Fisker has revised its 2023 production expectations downward. The company now anticipates producing 13,000 to 17,000 electric vehicles, a significant reduction from its initial projection of 20,000 to 23,000 units. Fisker attributes this adjustment to challenges in scaling up deliveries and acknowledges weaknesses in internal controls over financial reporting.
Chief Financial Officer Geeta Fisker emphasized the company's commitment to responsible decision-making for long-term sustainability during a post-earnings conference call. This production cut follows a previous reduction in forecasts in August, primarily attributed to delays from a key supplier. While the supply chain has reportedly stabilized, Fisker anticipates occasional bottlenecks from select suppliers in the future.
This announcement coincides with industry concerns about a potential slowdown in electric vehicle demand. Tesla CEO Elon Musk has raised alarms about high interest rates affecting consumer sentiment, and both Ford and General Motors have approached the market cautiously. Luxury EV maker Lucid also recently adjusted its production forecast in response to lower delivery numbers.
Fisker, like its competitors, has engaged in a price war, reducing the cost of its high-end Ocean Extreme SUV to stimulate demand. However, the company asserts that its delivery and service infrastructure, rather than production capacity or demand, is the primary limiting factor. CEO Henrik Fisker acknowledged challenges in meeting delivery timelines, leading to customer frustration.
Despite the production cut, Fisker reported delivering 1,200 vehicles in October, surpassing the third-quarter figure of 1,097. The company aims to further increase deliveries by hiring additional staff, collaborating with more logistics partners, and establishing new facilities. However, the third-quarter financial results fell below analysts' expectations, with revenue at $71.8 million and a larger-than-expected loss of $91 million.

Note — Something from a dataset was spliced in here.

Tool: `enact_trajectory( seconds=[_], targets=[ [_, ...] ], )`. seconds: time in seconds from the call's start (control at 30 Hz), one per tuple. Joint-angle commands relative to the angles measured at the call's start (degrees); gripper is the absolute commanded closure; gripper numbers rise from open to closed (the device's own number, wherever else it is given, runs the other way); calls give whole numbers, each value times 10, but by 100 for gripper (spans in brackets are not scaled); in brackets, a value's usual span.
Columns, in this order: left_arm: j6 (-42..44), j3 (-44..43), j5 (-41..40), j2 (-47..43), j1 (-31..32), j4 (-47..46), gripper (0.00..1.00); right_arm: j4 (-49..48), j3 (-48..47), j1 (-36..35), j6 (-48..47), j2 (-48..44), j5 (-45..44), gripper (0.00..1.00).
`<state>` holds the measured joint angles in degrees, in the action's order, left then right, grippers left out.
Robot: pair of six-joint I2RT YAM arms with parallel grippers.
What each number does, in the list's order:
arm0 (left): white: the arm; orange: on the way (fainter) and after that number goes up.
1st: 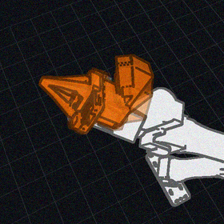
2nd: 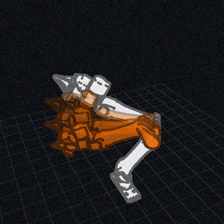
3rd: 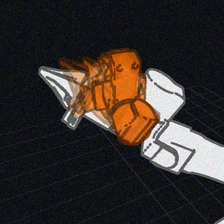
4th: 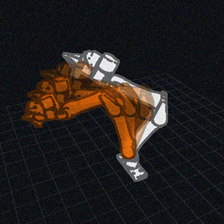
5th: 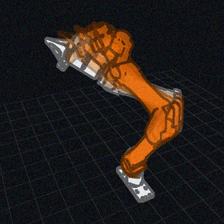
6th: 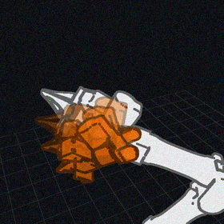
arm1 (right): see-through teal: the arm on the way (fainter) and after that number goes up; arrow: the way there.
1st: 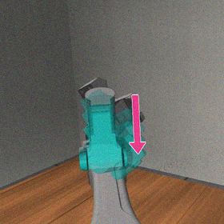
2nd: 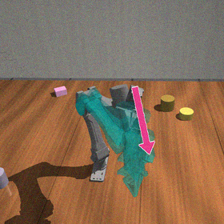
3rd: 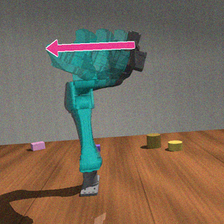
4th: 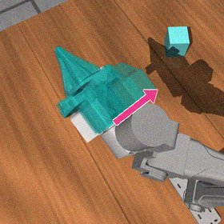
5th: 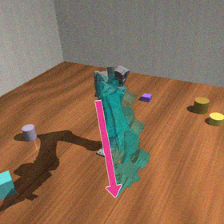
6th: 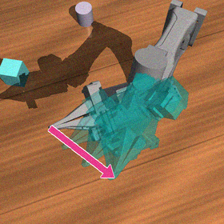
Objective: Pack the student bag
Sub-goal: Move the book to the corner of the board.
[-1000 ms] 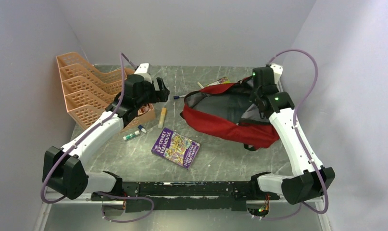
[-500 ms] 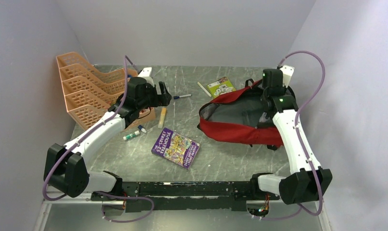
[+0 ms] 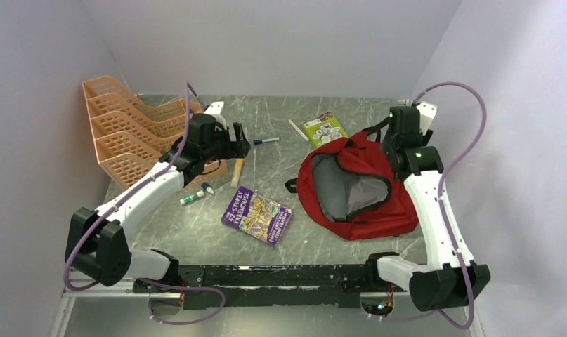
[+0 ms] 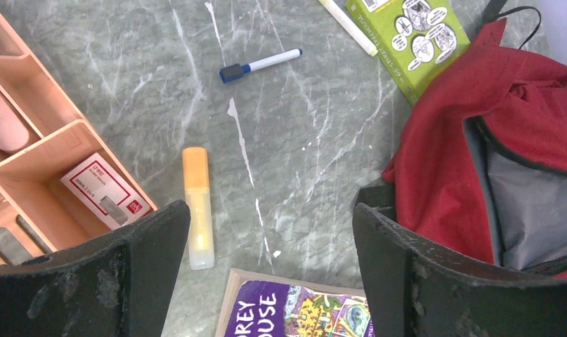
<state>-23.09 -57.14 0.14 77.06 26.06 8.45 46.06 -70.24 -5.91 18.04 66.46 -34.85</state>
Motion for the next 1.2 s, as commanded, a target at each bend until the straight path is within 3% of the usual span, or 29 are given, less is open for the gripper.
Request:
enact_trajectory(
  seconds=[0.0,0.1,0.17,0.33,0.5,0.67,0.77,1.03,1.17],
  targets=[
    [4,8,-1,-18,-2,16,10,0,-48,4,64,-43,148,41],
    [-7,21,-1,-24,-2,16,10,-41,-36,-4,96,-30,279,38],
    [-16,28,0,-25,-2,14,10,-63,-31,-26,104,2,313,38],
    [-26,47,18,-31,-2,-1,10,-110,-93,-125,53,122,276,35],
    [-27,47,29,-29,-2,-4,10,-159,-166,-139,-19,262,265,28],
    [-28,50,44,-25,-2,-9,10,-174,-263,-121,-101,396,227,13],
    [-28,49,48,-21,-3,-10,11,-148,-341,-86,-137,485,253,11],
    [-31,49,71,-3,-2,-19,11,-112,-461,3,-190,633,483,10],
    [-30,46,83,5,-4,-16,12,-117,-465,11,-219,663,505,11]
  ],
)
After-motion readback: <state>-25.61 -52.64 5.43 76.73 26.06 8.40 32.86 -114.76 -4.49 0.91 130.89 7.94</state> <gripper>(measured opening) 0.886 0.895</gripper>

Fisker had delayed the release of its financial results, citing the departure of its former chief accounting officer. On Monday, the company revealed the existence of material weaknesses in its internal control over financial reporting. These issues pertain to complex accounting across multiple countries, involving convertible notes, derivatives, and inventory management in the contract manufacturing of its vehicles. Fisker is actively addressing these concerns by hiring experts to enhance its internal controls.